WORK TO BE COMPLETED :: Locate, in the data below, the line that contains "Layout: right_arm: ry" and the line that contains "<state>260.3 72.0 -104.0"; reproduce exactly those two lines and every line between them, nothing more.

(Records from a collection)
■ ■ ■ ■

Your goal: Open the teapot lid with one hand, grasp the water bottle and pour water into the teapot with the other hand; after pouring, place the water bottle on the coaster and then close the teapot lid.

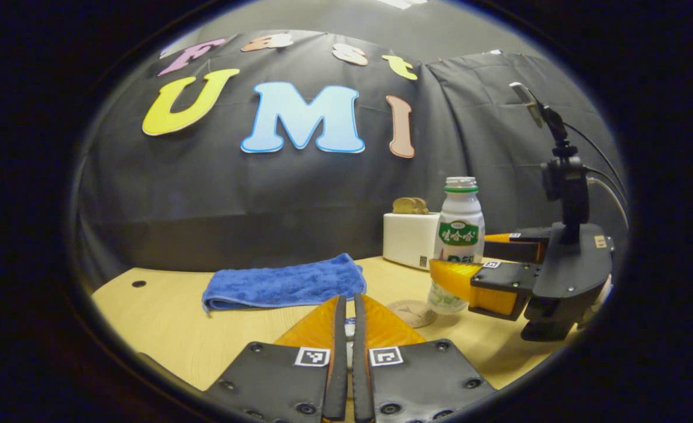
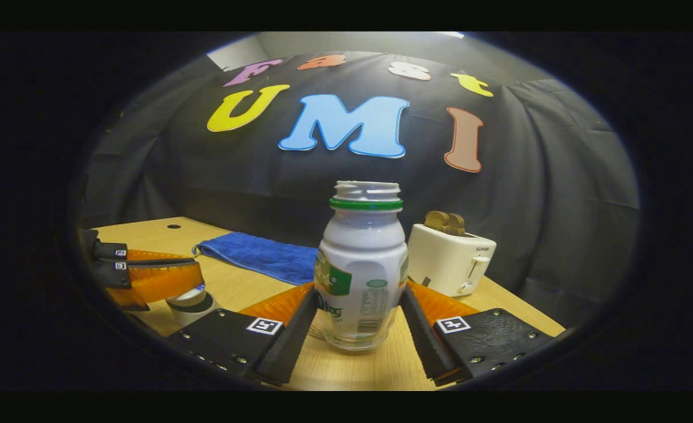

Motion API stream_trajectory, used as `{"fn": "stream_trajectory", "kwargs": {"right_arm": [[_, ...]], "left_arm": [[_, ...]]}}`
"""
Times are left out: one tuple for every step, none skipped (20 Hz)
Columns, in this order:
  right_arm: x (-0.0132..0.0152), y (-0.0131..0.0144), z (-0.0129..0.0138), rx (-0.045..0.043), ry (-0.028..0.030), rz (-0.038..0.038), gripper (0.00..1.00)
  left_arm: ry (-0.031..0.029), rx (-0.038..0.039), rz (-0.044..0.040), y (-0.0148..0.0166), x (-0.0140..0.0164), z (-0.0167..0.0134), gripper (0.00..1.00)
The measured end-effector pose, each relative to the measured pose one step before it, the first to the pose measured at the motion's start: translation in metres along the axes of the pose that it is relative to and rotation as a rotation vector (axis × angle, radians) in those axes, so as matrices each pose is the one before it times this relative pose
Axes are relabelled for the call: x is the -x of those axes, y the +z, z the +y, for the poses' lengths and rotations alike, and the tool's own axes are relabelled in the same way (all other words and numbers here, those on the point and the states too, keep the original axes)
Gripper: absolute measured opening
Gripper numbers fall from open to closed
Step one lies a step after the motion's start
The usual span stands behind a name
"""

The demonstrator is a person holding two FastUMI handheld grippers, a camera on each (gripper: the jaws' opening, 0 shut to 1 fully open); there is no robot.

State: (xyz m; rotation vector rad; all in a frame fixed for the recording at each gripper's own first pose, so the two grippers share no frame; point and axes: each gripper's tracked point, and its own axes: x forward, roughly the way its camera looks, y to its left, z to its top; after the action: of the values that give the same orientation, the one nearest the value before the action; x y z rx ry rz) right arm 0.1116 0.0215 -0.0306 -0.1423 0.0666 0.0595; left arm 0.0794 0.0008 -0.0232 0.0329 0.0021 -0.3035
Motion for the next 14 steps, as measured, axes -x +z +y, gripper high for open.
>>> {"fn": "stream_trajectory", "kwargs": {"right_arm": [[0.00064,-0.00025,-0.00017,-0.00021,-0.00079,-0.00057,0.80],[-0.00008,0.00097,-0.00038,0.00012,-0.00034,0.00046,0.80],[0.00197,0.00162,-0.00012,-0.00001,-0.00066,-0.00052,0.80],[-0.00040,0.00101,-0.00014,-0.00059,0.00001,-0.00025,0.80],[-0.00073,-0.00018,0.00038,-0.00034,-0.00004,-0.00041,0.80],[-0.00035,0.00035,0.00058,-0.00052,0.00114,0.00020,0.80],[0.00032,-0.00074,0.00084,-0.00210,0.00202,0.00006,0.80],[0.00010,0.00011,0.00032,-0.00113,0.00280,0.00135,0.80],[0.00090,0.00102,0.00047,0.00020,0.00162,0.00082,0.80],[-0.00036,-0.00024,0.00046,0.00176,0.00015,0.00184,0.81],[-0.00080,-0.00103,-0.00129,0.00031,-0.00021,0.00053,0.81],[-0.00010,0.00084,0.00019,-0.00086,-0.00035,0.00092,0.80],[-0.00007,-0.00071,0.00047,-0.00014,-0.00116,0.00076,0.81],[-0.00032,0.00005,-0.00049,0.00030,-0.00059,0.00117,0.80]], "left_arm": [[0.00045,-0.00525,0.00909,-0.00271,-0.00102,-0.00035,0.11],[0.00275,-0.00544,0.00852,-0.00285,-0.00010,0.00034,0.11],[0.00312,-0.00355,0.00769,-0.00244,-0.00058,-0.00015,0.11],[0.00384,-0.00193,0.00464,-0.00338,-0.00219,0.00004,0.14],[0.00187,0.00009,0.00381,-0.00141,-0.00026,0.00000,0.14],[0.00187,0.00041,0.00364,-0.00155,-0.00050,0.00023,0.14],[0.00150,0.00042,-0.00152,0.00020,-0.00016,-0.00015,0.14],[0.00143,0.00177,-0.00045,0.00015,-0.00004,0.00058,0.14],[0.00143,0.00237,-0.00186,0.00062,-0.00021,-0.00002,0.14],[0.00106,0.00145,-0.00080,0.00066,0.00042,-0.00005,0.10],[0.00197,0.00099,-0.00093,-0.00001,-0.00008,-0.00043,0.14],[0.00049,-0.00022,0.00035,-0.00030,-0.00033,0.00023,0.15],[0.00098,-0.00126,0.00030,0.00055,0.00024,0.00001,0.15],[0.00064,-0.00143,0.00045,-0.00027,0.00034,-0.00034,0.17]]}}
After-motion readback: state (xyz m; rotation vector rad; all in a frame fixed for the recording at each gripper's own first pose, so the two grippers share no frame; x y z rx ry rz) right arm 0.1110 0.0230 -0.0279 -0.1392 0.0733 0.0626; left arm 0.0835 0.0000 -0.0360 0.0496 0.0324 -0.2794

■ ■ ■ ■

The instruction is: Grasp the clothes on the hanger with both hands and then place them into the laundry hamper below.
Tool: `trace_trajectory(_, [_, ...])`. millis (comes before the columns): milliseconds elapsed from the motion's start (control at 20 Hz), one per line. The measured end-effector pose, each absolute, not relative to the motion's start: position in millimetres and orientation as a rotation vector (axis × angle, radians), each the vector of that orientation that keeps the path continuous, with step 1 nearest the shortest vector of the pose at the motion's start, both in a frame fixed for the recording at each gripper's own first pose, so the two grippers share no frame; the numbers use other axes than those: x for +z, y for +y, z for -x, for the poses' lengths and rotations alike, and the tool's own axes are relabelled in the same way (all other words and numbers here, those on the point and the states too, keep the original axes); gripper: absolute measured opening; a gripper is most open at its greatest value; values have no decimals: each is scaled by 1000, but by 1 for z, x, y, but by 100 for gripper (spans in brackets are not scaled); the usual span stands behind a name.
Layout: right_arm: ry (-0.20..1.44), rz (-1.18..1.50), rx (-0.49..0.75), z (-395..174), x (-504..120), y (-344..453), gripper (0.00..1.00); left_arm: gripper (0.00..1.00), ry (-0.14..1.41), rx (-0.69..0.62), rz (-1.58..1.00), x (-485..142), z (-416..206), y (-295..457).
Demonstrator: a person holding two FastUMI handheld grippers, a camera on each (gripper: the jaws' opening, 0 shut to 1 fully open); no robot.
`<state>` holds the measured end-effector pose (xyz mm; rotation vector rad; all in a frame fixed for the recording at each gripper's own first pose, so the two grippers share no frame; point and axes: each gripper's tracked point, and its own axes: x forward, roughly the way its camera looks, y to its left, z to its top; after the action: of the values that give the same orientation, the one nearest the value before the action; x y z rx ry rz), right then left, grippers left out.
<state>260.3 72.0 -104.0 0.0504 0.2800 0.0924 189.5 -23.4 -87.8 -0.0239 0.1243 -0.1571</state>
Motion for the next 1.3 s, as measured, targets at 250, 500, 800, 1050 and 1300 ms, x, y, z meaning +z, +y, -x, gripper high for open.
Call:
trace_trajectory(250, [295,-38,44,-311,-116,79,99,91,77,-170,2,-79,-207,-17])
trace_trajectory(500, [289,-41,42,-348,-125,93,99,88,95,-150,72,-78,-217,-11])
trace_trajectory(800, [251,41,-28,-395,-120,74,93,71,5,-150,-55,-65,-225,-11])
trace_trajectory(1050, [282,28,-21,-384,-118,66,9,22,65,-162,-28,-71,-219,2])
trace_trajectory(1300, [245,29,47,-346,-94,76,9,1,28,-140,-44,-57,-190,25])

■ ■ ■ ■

WRITTEN REPLY ::
Layout: right_arm: ry (-0.20..1.44), rz (-1.18..1.50), rx (-0.49..0.75), z (-395..174), x (-504..120), y (-344..453), gripper (0.00..1.00); left_arm: gripper (0.00..1.00), ry (-0.14..1.41), rx (-0.69..0.62), rz (-1.58..1.00), x (-485..142), z (-416..206), y (-295..457).
Demonstrator: a person holding two FastUMI handheld grippers, a camera on each (gripper: the jaws' opening, 0 shut to 1 fully open); no robot.
`<state>` holds the measured end-effector pose (xyz mm; rotation vector rad; all in a frame fixed for the recording at each gripper's own first pose, so the two grippers share no frame; point and axes: each gripper's tracked point, and its own axes: x forward, roughly the way its camera looks, y to its left, z to its top; after the action: of the values that give the same orientation, the one nearest the value before the action; x y z rx ry rz), right then left, grippers left out.
<state>260.3 72.0 -104.0 0.0504 0.2800 0.0924 189.5 -23.4 -87.8 -0.0239 0.1243 -0.1571</state>

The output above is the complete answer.